Techno-Economic Assessment of Net Metering and Energy Sharing in a Mixed-Use Renewable Energy Community in Montreal: A Simulation-Based Approach Using Tool4Cities

Round 1

Reviewer 1 Report

Comments and Suggestions for Authors

This paper presents a techno-economic analysis of two energy-sharing mechanisms—Net Metering (NM) and Energy Sharing (ES)—within a mixed-use renewable energy community (REC) in Montreal. The study employs an integrated simulation framework combining urban energy modeling, PV generation, and policy-sensitive economic evaluation.

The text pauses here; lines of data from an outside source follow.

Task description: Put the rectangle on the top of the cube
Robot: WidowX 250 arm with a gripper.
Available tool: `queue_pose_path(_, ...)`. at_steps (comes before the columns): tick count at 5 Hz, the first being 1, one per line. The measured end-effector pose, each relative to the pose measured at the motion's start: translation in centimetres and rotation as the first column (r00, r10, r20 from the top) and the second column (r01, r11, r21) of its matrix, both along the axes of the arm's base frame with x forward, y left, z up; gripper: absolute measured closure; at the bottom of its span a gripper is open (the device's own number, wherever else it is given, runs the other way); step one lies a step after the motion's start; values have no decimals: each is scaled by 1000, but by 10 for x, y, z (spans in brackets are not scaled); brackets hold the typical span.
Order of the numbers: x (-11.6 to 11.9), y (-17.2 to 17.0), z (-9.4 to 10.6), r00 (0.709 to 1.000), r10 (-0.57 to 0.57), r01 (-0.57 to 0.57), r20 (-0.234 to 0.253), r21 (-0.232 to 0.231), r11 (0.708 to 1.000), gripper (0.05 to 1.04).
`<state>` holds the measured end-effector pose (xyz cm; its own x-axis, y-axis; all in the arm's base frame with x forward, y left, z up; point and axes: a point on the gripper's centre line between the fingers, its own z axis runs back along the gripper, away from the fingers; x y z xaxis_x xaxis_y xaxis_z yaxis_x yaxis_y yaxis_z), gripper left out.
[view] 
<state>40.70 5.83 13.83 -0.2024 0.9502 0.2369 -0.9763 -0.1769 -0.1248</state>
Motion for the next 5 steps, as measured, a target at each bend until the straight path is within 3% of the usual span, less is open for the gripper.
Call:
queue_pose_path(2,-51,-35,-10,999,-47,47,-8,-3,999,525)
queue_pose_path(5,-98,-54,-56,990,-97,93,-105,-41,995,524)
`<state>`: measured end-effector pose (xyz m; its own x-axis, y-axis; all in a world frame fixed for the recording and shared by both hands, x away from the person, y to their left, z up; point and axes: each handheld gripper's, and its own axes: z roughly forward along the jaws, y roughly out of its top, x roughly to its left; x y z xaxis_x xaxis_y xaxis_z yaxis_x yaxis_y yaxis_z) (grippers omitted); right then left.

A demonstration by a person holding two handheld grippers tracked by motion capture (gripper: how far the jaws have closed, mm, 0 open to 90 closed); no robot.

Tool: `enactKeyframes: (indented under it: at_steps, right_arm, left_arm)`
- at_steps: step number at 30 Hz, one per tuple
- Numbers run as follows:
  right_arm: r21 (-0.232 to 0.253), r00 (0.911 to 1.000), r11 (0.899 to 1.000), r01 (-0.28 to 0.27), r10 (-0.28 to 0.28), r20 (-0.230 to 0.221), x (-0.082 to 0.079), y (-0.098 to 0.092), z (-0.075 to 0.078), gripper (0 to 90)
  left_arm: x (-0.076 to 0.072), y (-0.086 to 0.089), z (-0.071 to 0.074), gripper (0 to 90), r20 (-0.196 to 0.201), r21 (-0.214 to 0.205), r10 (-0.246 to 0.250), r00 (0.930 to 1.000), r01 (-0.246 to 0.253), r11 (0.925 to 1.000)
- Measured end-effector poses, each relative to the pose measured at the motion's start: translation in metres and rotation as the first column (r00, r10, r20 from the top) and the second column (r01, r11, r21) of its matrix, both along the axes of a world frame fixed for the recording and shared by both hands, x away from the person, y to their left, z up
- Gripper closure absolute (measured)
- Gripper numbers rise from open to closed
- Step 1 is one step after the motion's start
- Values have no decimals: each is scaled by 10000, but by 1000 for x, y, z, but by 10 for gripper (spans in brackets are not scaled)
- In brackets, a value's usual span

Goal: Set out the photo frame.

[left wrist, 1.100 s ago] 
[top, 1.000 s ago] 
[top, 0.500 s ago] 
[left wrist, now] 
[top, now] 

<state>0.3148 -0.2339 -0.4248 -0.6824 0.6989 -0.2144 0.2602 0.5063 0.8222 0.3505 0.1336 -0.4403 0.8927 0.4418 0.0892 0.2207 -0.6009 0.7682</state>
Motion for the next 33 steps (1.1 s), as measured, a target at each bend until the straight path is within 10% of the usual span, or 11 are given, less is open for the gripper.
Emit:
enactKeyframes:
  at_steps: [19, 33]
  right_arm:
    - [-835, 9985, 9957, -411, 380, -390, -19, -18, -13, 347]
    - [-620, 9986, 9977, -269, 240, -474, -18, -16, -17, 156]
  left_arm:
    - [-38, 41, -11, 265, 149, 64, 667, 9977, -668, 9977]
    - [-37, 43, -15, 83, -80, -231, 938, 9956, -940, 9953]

The topic is timely and relevant, especially given the growing interest in decentralized energy systems and community-based energy strategies.

1. The literature review is comprehensive but somewhat lengthy. Consider streamlining Section 1.2 to focus more on research directly related to mixed-use communities and energy-sharing mechanisms.
2. The introductory review section lacks some recent references on REC implementation in North America. The following related research can be compared a: Coordinated operation of multi-energy microgrids considering green hydrogen and congestion management via a safe policy learning approach B: Extension of pole differential current based relaying for bipolar LCC HVDC lines c: N-1 Evaluation of Integrated Electricity and Gas System Considering Cyber-Physical Interdependence

 

3. More details are needed on why the Tools4Cities platform was chosen, and a comparison table with other tools should be added.
4. In the photovoltaic modeling part, some data need to add references to indicate the data source, such as fixed tilt angle.
5. In the results section, the discussion of peak shaving and valley filling can be further expanded by combining seasonal analysis.
6. The caption of Figure 4 is a bit messy and should be made clearer.
7. Some reference data before 2020 can be replaced by newer ones.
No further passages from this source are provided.